В реальности приемов глубокой музыкальной характеристики Германа, в жизненной правдивости образа, при всем его широком обобщении, находит подкрепление пушкинское толкование героя, как мы это понимаем: судьба и дерзающий человек.
В этом и заключена основная близость «Пиковой дамы» Чайковского к Пушкину.

Наши этюды о Пушкине и Чайковском окончены.
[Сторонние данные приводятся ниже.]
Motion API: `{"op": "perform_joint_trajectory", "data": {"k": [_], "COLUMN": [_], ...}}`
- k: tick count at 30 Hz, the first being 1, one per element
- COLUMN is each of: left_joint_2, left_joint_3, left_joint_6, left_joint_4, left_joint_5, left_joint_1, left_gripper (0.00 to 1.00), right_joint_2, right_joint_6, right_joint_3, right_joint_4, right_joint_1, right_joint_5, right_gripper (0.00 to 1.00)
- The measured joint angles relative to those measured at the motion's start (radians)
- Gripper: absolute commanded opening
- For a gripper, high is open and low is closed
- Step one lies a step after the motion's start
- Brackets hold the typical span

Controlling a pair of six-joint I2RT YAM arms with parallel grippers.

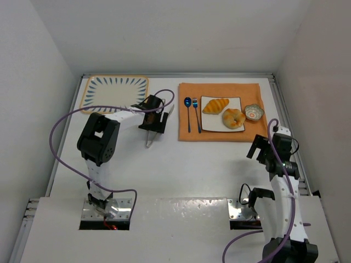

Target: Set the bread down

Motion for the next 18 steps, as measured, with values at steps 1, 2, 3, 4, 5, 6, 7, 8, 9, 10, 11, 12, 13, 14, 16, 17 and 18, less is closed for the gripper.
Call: {"op": "perform_joint_trajectory", "data": {"k": [1,2,3,4,5,6,7,8,9,10,11,12,13,14,16,17,18], "left_joint_2": [0.000,0.000,0.000,0.000,-0.001,-0.003,-0.003,-0.005,-0.007,-0.014,-0.021,-0.031,-0.043,-0.059,-0.095,-0.119,-0.151], "left_joint_3": [0.009,0.018,0.034,0.049,0.069,0.090,0.114,0.138,0.153,0.187,0.203,0.218,0.228,0.232,0.232,0.229,0.210], "left_joint_6": [0.001,0.007,0.006,0.007,0.014,0.024,0.035,0.048,0.063,0.078,0.093,0.113,0.130,0.152,0.205,0.244,0.290], "left_joint_4": [-0.008,-0.014,-0.023,-0.031,-0.038,-0.050,-0.066,-0.076,-0.090,-0.106,-0.118,-0.129,-0.142,-0.157,-0.193,-0.213,-0.223], "left_joint_5": [0.003,0.006,0.011,0.015,0.021,0.025,0.029,0.034,0.039,0.042,0.046,0.052,0.058,0.065,0.083,0.092,0.099], "left_joint_1": [-0.002,-0.003,-0.004,-0.005,-0.006,-0.008,-0.010,-0.011,-0.013,-0.015,-0.017,-0.017,-0.018,-0.018,-0.018,-0.018,-0.018], "left_gripper": [0.99,0.99,0.99,0.99,0.99,0.99,0.99,0.99,0.99,0.99,0.99,0.99,0.99,0.99,0.99,0.99,0.99], "right_joint_2": [-0.002,-0.003,-0.003,-0.003,-0.002,-0.001,-0.002,-0.003,-0.004,-0.007,-0.013,-0.018,-0.026,-0.034,-0.054,-0.065,-0.082], "right_joint_6": [0.013,0.029,0.051,0.076,0.103,0.129,0.154,0.178,0.203,0.222,0.240,0.254,0.262,0.267,0.276,0.277,0.278], "right_joint_3": [0.000,0.000,0.000,0.000,0.000,0.000,0.000,-0.003,-0.011,-0.019,-0.032,-0.045,-0.055,-0.064,-0.076,-0.078,-0.079], "right_joint_4": [-0.019,-0.043,-0.071,-0.102,-0.132,-0.159,-0.184,-0.204,-0.219,-0.232,-0.243,-0.253,-0.261,-0.265,-0.268,-0.267,-0.263], "right_joint_1": [0.000,0.000,0.000,0.000,0.000,0.000,0.000,0.000,0.000,0.000,0.000,0.000,0.000,0.000,0.000,0.000,0.000], "right_joint_5": [0.001,0.003,0.008,0.012,0.017,0.023,0.029,0.032,0.033,0.033,0.031,0.026,0.021,0.009,-0.006,-0.015,-0.021], "right_gripper": [1.00,1.00,1.00,1.00,1.00,1.00,1.00,1.00,1.00,1.00,1.00,1.00,1.00,1.00,1.00,1.00,1.00]}}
Обзор фактических данных об отношении великого композитора к великому поэту утверждает мысль об исключительном значении поэзии Пушкина для оперного театра Чайковского.
Литературные образы, очерченные величайшим мастером слова, вызвали в воображении композитора музыкальные образы, творческая сила которых тесно связана с их поэтическим первоисточником.
Впечатления читателя или глубокого знатока пушкинской поэзии могут в частностях расходиться с ее интерпретацией в музыке Чайковского, но огромное эмоциональное воздействие этой музыки является не чем иным, как отражением искреннего и глубокого чувства, которое переживал композитор, соприкасаясь своей «правдой в звуках» с «поэтической правдой» великого реалиста, родоначальника русской классической литературы.